Reproduce the records word for word, from the first line to the line containing "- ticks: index".

#### Data under study
********************

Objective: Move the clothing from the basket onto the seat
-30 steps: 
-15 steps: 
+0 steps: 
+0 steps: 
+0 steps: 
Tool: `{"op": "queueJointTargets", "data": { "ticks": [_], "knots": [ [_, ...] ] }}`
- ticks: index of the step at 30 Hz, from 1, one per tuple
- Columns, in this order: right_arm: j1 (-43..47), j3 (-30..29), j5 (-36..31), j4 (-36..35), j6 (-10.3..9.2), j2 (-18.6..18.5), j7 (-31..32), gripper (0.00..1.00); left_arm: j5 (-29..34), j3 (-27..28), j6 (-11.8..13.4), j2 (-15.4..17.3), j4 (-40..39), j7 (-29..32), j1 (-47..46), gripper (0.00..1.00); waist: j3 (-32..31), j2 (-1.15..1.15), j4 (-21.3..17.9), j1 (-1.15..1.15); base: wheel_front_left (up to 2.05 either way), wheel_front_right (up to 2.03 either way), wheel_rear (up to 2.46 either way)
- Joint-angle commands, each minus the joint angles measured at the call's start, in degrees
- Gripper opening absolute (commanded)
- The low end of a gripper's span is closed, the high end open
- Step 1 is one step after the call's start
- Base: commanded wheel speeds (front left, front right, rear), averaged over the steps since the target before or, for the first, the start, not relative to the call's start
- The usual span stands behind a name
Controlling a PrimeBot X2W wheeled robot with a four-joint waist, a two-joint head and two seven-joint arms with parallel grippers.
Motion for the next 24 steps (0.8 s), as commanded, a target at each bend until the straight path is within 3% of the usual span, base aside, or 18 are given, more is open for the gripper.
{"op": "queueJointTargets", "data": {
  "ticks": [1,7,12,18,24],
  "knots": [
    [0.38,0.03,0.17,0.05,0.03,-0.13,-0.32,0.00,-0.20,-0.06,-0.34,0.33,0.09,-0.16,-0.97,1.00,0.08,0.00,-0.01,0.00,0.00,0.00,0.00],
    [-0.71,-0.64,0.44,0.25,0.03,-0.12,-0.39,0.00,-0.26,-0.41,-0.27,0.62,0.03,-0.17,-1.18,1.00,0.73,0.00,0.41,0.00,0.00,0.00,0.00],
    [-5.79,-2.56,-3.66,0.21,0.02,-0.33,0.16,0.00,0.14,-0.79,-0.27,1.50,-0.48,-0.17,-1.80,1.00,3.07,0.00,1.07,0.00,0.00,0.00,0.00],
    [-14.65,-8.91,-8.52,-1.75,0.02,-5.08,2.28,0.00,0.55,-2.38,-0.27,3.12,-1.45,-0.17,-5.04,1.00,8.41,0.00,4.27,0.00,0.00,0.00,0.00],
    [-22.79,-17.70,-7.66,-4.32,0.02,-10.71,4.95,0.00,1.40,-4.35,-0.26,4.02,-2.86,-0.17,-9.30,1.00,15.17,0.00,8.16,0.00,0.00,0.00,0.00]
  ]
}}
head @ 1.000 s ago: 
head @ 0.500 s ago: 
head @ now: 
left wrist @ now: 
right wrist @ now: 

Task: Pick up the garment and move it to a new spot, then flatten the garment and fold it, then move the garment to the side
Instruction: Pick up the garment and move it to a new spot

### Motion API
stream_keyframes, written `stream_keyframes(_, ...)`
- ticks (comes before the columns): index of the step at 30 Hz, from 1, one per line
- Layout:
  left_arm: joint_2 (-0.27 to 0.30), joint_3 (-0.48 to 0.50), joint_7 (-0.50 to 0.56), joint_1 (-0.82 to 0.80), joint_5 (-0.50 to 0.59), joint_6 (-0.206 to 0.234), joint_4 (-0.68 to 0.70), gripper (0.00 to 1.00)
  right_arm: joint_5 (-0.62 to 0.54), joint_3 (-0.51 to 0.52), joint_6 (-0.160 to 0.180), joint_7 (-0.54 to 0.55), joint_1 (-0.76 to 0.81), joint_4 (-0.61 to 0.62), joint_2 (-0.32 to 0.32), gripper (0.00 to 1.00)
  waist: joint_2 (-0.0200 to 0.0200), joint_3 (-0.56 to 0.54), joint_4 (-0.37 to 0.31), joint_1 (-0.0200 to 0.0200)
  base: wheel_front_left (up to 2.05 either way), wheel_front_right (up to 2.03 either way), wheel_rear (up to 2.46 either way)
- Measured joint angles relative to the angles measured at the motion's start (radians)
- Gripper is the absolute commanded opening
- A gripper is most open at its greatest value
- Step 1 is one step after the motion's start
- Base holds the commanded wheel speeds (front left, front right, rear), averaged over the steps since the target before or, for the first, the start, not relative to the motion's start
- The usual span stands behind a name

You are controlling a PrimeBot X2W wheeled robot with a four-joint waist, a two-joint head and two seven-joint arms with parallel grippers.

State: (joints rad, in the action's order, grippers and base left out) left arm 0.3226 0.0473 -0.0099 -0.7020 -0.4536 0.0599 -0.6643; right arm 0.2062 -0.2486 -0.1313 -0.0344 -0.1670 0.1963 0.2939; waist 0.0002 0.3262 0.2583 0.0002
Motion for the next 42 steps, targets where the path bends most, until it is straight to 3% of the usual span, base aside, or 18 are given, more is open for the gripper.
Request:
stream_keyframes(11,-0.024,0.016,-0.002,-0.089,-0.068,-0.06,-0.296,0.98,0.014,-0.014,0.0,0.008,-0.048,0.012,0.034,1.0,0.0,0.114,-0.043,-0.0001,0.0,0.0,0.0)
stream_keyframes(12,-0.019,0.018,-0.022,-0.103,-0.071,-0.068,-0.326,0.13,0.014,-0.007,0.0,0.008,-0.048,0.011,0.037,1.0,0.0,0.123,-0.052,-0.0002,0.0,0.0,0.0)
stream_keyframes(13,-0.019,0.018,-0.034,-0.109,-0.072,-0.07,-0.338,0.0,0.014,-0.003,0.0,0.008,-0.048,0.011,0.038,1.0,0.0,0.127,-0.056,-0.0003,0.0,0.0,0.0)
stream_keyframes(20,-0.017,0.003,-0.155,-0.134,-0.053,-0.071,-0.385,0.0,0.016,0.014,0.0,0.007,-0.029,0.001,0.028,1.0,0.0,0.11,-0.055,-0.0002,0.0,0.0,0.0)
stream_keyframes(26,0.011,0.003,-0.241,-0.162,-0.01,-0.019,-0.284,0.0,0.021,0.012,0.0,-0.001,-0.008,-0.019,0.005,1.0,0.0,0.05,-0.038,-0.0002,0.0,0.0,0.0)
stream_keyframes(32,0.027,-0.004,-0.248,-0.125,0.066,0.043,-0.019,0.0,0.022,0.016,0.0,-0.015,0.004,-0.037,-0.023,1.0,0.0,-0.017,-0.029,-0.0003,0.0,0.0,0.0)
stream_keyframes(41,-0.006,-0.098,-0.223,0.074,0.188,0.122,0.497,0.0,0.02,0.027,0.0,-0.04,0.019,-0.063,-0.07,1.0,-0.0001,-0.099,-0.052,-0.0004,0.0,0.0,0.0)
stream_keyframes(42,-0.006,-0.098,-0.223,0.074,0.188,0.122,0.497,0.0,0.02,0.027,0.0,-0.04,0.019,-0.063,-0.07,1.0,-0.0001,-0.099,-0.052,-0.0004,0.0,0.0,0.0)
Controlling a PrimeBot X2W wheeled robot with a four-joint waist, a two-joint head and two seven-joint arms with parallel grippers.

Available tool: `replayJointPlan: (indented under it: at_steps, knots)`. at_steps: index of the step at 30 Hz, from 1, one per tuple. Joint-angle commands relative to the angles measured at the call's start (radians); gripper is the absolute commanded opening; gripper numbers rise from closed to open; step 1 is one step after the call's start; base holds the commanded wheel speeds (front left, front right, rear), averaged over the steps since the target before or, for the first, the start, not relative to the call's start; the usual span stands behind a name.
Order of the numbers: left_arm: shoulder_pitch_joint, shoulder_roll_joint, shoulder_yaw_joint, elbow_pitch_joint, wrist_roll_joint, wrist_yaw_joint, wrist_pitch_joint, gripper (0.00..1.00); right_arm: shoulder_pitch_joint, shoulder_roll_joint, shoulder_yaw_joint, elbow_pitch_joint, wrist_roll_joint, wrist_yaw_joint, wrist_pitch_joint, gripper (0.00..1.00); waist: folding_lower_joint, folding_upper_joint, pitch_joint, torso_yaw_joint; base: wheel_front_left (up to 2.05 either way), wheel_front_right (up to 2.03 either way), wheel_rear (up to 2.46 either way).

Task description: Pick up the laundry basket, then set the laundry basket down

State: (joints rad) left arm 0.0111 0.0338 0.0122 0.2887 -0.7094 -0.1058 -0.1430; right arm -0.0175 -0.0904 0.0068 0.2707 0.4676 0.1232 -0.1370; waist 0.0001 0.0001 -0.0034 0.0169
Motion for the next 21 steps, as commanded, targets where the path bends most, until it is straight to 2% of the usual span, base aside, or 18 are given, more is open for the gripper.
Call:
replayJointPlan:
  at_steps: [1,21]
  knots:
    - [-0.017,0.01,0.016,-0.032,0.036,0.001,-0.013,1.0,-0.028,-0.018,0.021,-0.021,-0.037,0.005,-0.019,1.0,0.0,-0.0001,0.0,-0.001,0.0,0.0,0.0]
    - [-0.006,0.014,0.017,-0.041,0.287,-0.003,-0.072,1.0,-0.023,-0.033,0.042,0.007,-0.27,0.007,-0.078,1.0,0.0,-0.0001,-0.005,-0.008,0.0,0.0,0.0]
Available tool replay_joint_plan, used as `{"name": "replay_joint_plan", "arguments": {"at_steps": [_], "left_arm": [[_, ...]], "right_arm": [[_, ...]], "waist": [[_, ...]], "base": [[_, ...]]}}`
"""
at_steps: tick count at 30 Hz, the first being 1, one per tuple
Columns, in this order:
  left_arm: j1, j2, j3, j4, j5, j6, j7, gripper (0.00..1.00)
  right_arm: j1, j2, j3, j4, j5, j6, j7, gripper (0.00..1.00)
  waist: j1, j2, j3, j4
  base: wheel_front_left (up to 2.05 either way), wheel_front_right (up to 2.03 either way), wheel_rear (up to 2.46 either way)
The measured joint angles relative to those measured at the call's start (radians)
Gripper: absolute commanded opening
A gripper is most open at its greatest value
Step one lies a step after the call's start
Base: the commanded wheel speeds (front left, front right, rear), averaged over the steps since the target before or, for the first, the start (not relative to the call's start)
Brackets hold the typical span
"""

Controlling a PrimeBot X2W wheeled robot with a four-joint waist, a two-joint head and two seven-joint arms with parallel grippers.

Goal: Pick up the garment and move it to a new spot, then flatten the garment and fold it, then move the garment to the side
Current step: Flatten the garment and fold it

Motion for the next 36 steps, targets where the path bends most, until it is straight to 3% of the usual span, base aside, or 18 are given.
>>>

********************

#### Exercise response
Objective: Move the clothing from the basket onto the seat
-30 steps: 
-15 steps: 
+0 steps: 
+0 steps: 
+0 steps: 
Tool: `{"op": "queueJointTargets", "data": { "ticks": [_], "knots": [ [_, ...] ] }}`
- ticks: index of the step at 30 Hz, from 1, one per tuple

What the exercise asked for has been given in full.